Perchè affrontavamo un gigante, ma lo facevamo coi piedi d’argilla. Nel dopoguerra, la Fiat di Valletta ha vinto con grande intelligenza la sua battaglia con il sindacato e in questa vittoria vedo una parte di responsabilità dei nostri gruppi dirigenti locali, che erano convinti di combattere una battaglia decisiva più per la loro storia personale e politica che per quella collettiva. Questo è stato il nostro errore più grande e lo abbiamo pagato caro.

A che livello di tensione era il conflitto con la dirigenza?

I rapporti erano molto complicati, perchè i dirigenti della Fiat affron- tavano il loro rapporto col sindacato con lo stesso cipiglio con cui i sindacalisti pensavano di governare le lotte operaie. Ognuno, su fronti opposti, ha contribuito a fare errori, ma chi li ha pagati più cari siamo stati noi.

Quale è stato il vostro errore principale?

Quello di stabilire con l’azienda un rapporto di conflittualità prima di tutto ideologica, con tutti i rischi che questa ideologia si ritorcesse contro chi la predicava.

Quarant’anni dopo quelle battaglie, è iniziata l’era di un amministratore come Marchionne, che ha portato la Fiat in una nuova fase.

L’arrivo di Marchionne è certamente stato un evento straordinario nella storia della Fiat. Di lui, mi ha colpito moltissimo una frase, che ha usato per commentare il rapporto con il sindacato: «Che strano è il mondo: quando vado in America gli operai mi applaudono, quando vado a Torino prendo fischi e insulti».

Come definirebbe la sua gestione dell’azienda?

Non le dico nulla di diverso da ciò che ho sempre detto mentre Marchionne esercitava attivamente il ruolo di manager. Io credo che lui sia stato una scelta non voglio dire geniale, ma sicuramente sensata e importante per la storia della Fiat, che grazie ha lui ha avuto riconoscimenti di alto livello sia in patria che all’estero.

Teme il rischio che ora, con il cambio di vertice, si diluisca ancora la centralità dell’Italia nel futuro dell’azienda?

In questi giorni si è esagerato nel paventare questo pericolo e, facendolo, rischiamo di non riconoscere al problema la giusta dimensione. Il punto, oggi, è affrontare insieme alla Fiat il problema della riconversione della sua politica industriale, delle sue relazioni industriali e del sistema contrattuale, con l’obiettivo di superare un problema come quello della diluizione del peso nazionale sull’azienda, che è però del tutto fisiologico.

Il gruppo dirigente di oggi è all’altezza del ruolo?

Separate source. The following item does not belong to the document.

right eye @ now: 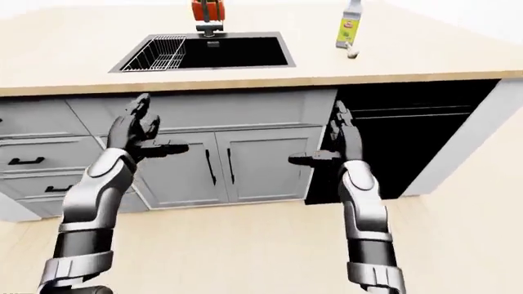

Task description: Turn the sink spout to the right.

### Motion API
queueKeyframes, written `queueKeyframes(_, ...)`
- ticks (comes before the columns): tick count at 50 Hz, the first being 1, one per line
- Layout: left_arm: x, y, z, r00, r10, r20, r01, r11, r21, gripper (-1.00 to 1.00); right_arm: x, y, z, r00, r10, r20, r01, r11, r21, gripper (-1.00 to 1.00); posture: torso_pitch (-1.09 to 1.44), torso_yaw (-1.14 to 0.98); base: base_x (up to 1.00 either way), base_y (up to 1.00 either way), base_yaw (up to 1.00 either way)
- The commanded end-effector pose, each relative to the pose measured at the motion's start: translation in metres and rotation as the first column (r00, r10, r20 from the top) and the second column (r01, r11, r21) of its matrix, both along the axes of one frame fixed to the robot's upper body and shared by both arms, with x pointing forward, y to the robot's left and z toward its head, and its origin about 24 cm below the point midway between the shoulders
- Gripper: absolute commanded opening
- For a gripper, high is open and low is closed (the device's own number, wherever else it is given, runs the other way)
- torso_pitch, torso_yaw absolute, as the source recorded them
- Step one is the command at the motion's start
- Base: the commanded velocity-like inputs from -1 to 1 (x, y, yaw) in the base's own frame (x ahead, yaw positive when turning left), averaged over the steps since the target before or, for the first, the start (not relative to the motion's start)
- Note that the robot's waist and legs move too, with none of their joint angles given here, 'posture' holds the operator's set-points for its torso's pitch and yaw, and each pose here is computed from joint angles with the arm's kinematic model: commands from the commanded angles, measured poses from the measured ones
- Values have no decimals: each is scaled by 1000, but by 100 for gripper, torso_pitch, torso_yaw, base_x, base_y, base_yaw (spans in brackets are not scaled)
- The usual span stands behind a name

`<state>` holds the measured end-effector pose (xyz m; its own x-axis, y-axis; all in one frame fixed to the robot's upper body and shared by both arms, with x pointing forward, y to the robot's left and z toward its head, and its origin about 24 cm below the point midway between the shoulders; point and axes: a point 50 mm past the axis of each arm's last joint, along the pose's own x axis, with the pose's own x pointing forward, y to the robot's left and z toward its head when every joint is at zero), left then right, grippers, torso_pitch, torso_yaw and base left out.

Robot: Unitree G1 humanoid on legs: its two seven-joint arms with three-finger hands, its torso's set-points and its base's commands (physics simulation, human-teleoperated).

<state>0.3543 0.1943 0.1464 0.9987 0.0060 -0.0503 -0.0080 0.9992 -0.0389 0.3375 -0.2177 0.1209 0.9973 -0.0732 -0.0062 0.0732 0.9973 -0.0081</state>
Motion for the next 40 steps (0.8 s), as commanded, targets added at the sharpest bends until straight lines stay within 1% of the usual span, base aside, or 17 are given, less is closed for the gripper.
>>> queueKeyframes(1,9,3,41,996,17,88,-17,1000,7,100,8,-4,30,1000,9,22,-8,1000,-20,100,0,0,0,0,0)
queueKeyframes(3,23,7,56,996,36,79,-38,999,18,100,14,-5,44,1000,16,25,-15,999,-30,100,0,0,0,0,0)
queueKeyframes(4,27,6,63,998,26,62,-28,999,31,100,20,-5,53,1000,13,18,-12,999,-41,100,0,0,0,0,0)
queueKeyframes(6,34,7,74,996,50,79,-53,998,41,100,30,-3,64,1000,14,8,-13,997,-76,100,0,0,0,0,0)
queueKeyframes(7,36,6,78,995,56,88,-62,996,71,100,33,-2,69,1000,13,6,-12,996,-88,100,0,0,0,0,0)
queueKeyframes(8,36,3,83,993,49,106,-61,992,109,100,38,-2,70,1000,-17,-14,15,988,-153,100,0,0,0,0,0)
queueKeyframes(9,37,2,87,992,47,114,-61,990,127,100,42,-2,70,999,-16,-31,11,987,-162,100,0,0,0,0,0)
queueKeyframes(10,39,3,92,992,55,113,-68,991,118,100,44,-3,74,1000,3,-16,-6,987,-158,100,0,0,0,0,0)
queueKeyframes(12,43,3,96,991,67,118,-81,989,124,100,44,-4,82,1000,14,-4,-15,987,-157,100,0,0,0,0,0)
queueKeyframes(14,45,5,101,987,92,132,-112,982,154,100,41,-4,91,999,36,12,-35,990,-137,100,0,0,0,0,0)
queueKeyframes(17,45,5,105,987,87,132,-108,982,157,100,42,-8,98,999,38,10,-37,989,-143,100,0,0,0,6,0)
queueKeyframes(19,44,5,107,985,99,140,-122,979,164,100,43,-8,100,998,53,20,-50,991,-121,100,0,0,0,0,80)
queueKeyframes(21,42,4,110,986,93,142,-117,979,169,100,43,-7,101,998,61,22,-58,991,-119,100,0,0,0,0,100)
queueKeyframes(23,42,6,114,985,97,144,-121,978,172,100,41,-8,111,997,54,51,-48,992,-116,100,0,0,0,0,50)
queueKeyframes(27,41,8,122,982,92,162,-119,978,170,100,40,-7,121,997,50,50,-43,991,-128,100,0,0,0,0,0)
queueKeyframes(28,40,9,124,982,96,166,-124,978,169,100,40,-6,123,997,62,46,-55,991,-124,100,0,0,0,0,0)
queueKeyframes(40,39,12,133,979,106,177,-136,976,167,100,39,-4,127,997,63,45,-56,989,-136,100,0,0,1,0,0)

Speriamo lo sia: chi ora si assume responsabilità importanti dopo Marchionne si dovrà cimentare con una sfida ancora più grande di quanto sembra.

E il sindacato, invece, è stato capace di rinnovarsi?

Anche il sindacato è cambiato e credo anche che abbia fatto tesoro degli errori commessi. Le sconfitte di allora, infatti, hanno regalato al padrone una vittoria forse immeritata, ma che è stata utile a mostrare come le battaglie di quel sindacato avrebbero potuto mettere a serio rischio l’azienda e quindi anche migliaia di lavoratori.

Sembra fiducioso sul futuro dell’azienda.

Lo sono, perchè credo che sia l’amministrazione che il sindacato siano oggi abbastanza maturi. Nessuno dei due ripeterà gli errori del passato, trasformando il confronto in una guerra privata.